PROBLEM TO SOLVE:
Below are the records; repeat exactly their lines between the line holding "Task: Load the" and the line holding "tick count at", inclusive, skipping the pictures.

━━━━━ DATA EXCERPTS ━━━━━

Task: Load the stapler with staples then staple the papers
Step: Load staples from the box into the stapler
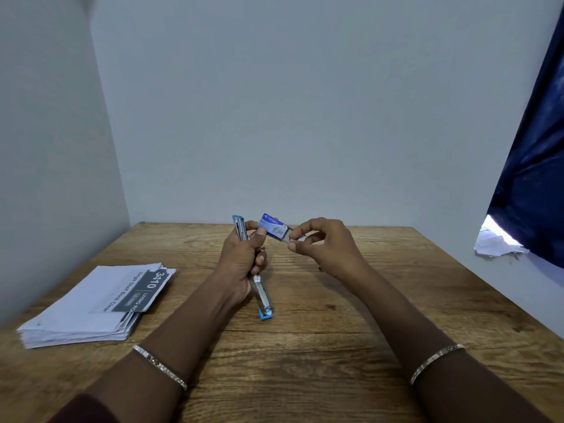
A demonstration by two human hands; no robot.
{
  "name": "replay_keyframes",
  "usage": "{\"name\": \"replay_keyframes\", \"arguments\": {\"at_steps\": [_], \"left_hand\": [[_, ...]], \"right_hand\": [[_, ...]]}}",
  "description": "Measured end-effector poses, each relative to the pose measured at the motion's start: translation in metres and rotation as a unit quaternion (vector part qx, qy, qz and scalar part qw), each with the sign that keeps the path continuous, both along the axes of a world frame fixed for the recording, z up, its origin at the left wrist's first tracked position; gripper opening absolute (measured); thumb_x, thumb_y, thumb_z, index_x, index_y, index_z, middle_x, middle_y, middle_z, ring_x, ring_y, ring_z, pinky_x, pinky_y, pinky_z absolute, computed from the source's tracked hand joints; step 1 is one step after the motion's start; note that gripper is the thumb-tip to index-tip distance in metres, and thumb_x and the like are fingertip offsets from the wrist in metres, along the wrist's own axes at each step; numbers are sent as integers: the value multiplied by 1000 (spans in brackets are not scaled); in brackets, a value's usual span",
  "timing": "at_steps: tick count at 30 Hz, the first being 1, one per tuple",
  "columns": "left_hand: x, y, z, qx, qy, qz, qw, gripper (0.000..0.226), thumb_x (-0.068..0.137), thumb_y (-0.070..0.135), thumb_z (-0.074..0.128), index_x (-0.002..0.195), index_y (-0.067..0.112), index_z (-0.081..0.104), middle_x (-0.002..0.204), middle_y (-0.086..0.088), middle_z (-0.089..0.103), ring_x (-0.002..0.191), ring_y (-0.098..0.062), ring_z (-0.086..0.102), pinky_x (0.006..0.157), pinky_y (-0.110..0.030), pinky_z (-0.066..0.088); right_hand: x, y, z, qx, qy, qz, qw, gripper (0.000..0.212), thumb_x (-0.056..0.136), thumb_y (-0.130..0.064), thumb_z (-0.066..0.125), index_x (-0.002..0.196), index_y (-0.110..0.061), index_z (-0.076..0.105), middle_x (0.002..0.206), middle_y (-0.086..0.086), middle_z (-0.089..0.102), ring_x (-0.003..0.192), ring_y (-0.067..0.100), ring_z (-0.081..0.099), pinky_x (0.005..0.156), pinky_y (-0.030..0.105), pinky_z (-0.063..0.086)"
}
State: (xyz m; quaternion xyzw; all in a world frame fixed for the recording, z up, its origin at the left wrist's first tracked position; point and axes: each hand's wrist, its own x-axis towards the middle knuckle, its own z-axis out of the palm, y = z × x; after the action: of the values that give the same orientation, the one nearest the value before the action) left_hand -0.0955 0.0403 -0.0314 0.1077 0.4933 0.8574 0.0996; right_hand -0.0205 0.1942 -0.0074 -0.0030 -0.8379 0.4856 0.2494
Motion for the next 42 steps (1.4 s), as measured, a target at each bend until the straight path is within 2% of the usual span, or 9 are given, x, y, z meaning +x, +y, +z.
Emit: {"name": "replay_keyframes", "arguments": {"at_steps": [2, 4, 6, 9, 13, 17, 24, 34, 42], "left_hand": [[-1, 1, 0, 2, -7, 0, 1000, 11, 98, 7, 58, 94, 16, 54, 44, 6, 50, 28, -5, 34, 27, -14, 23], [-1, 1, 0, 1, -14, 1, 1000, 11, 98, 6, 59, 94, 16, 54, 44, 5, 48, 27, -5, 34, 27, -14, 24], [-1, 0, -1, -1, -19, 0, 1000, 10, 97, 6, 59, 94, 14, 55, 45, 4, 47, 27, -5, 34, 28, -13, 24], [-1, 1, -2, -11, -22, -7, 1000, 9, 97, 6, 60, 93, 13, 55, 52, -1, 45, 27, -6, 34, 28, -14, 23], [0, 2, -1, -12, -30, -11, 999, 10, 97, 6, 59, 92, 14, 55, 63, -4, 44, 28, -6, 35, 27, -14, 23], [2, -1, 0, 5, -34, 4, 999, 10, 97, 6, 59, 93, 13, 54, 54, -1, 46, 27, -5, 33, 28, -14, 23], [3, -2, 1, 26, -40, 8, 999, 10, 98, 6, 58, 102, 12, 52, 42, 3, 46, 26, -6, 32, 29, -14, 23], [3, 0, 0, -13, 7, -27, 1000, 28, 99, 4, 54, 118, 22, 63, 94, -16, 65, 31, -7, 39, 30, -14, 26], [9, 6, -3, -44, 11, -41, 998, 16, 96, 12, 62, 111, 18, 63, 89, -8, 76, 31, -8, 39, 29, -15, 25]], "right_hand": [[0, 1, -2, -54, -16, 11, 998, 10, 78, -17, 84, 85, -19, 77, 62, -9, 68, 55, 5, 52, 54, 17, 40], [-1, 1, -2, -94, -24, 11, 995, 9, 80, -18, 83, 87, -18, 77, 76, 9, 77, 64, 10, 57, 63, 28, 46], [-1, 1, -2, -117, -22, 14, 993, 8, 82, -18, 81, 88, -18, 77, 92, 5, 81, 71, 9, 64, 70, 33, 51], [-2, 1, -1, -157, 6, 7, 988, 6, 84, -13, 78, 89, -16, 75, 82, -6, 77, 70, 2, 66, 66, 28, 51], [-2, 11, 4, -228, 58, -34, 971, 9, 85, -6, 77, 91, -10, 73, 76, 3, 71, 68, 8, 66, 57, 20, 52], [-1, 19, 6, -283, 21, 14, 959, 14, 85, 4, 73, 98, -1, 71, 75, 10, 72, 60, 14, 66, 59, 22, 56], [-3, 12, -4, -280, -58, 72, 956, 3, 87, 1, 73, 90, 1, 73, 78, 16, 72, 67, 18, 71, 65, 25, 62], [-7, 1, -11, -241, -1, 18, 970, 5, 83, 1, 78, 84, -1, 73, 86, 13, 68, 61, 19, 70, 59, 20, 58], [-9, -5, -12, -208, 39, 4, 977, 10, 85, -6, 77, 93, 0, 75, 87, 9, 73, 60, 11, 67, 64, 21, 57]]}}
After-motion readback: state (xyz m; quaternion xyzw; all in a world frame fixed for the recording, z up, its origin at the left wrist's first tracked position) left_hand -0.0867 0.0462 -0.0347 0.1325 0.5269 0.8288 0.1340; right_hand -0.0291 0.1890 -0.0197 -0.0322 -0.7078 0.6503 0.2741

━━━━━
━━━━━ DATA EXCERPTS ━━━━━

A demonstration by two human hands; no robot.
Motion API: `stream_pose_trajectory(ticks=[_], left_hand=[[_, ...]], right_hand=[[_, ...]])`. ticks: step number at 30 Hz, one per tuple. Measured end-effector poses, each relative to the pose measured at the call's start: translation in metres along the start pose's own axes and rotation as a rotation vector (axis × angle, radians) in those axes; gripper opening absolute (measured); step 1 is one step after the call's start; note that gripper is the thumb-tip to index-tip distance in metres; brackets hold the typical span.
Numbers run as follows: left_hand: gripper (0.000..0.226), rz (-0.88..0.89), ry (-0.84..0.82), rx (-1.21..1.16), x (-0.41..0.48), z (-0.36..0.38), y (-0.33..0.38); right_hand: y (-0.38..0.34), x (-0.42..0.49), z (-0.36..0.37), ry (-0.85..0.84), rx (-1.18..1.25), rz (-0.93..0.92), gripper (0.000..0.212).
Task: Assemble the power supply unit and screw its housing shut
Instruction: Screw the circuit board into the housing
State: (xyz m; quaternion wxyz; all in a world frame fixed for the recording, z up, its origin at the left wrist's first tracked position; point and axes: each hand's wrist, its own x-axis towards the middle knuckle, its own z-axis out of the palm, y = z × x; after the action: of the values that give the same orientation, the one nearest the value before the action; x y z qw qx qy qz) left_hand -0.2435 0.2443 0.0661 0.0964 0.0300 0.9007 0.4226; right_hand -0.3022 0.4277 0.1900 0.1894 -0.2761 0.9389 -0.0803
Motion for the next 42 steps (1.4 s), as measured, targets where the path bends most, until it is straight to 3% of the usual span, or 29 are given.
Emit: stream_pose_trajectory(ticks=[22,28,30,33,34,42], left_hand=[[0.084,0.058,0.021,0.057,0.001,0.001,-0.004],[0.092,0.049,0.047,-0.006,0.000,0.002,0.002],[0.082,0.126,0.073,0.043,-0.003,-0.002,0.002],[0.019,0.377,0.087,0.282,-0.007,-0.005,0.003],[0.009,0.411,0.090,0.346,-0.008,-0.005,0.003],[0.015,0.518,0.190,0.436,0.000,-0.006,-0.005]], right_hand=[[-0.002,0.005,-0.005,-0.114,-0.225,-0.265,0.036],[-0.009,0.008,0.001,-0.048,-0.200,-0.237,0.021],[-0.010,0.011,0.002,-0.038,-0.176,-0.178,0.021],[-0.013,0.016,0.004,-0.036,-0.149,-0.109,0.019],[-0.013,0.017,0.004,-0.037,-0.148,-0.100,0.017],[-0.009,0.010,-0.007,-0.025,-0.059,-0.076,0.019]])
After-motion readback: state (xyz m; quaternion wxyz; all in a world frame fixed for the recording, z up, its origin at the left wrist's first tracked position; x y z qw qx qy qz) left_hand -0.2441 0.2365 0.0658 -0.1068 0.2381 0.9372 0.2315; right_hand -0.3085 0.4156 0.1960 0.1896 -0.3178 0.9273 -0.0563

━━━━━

RESULT OF THE TASK:
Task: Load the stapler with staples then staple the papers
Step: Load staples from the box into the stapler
A demonstration by two human hands; no robot.
{
  "name": "replay_keyframes",
  "usage": "{\"name\": \"replay_keyframes\", \"arguments\": {\"at_steps\": [_], \"left_hand\": [[_, ...]], \"right_hand\": [[_, ...]]}}",
  "description": "Measured end-effector poses, each relative to the pose measured at the motion's start: translation in metres and rotation as a unit quaternion (vector part qx, qy, qz and scalar part qw), each with the sign that keeps the path continuous, both along the axes of a world frame fixed for the recording, z up, its origin at the left wrist's first tracked position; gripper opening absolute (measured); thumb_x, thumb_y, thumb_z, index_x, index_y, index_z, middle_x, middle_y, middle_z, ring_x, ring_y, ring_z, pinky_x, pinky_y, pinky_z absolute, computed from the source's tracked hand joints; step 1 is one step after the motion's start; note that gripper is the thumb-tip to index-tip distance in metres, and thumb_x and the like are fingertip offsets from the wrist in metres, along the wrist's own axes at each step; numbers are sent as integers: the value multiplied by 1000 (spans in brackets are not scaled); in brackets, a value's usual span",
  "timing": "at_steps: tick count at 30 Hz, the first being 1, one per tuple",

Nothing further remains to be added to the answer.